PROBLEM STATEMENT:
Pictures excluded, output the lines of the data below between the one holding "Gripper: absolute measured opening" and the one holding "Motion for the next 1", inclusive, exactly as they stand.

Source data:
##########

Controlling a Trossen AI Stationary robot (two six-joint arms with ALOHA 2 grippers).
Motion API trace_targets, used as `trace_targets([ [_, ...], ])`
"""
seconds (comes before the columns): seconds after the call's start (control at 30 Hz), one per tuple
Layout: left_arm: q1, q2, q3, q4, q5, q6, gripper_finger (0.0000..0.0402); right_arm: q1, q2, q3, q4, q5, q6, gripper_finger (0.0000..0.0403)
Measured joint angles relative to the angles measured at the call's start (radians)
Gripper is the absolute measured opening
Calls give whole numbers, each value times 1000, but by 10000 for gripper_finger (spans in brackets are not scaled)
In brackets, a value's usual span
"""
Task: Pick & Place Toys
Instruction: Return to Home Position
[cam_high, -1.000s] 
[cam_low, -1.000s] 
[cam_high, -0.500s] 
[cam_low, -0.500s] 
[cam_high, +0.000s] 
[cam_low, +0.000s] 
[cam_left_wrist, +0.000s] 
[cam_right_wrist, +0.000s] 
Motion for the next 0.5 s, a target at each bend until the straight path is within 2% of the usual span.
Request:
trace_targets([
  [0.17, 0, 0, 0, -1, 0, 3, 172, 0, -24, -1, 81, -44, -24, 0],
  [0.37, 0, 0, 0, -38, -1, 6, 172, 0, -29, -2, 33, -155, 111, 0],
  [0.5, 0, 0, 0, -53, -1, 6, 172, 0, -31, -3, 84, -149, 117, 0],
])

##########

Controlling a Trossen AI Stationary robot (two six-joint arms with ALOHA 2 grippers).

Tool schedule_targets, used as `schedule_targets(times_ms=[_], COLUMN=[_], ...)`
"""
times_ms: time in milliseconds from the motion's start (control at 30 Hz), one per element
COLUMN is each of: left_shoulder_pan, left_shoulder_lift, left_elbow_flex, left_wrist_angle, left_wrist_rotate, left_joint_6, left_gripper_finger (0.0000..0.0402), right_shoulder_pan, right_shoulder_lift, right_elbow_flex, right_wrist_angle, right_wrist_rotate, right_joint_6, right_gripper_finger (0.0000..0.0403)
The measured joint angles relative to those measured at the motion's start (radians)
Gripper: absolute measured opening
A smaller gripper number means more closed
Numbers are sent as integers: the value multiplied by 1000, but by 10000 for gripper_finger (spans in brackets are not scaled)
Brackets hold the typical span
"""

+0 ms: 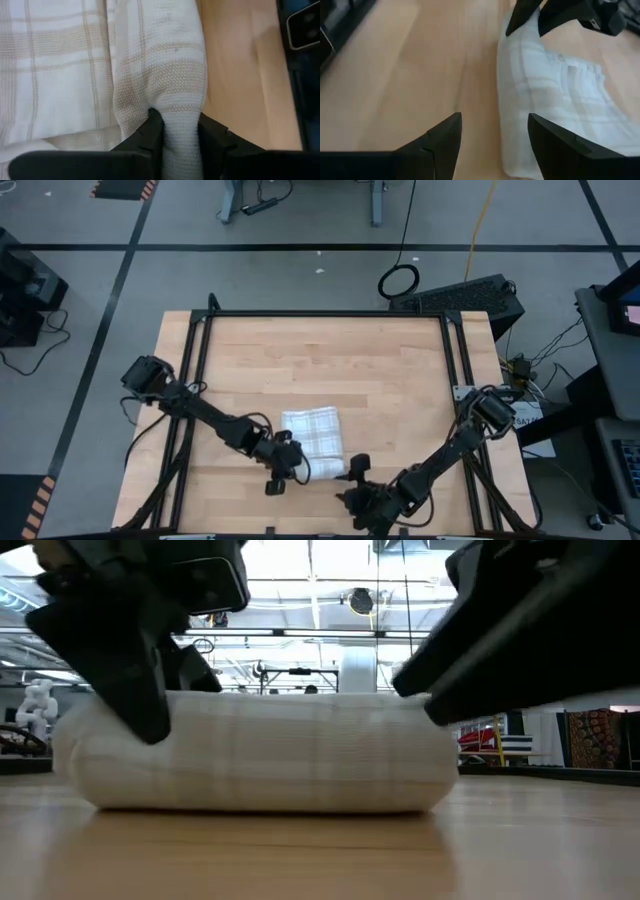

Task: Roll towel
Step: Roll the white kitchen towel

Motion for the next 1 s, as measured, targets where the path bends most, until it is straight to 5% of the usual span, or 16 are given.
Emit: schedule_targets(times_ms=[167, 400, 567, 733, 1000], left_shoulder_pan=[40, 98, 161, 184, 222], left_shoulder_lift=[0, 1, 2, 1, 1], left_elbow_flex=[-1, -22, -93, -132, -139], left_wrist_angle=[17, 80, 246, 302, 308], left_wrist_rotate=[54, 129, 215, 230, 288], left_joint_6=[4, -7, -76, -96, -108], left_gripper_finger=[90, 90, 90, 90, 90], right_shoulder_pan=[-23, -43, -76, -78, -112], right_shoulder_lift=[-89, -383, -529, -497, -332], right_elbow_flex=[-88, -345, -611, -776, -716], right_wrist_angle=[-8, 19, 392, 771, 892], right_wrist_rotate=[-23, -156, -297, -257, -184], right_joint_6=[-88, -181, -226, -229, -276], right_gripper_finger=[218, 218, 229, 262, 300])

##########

RESPONSE:
Gripper: absolute measured opening
A smaller gripper number means more closed
Numbers are sent as integers: the value multiplied by 1000, but by 10000 for gripper_finger (spans in brackets are not scaled)
Brackets hold the typical span
"""

+0 ms: 

Task: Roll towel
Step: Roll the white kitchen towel

Motion for the next 1 s, as measured, targets where the path bends most, until it is straight to 5% of the usual span, or 16 are given.

This exercise has now been finished.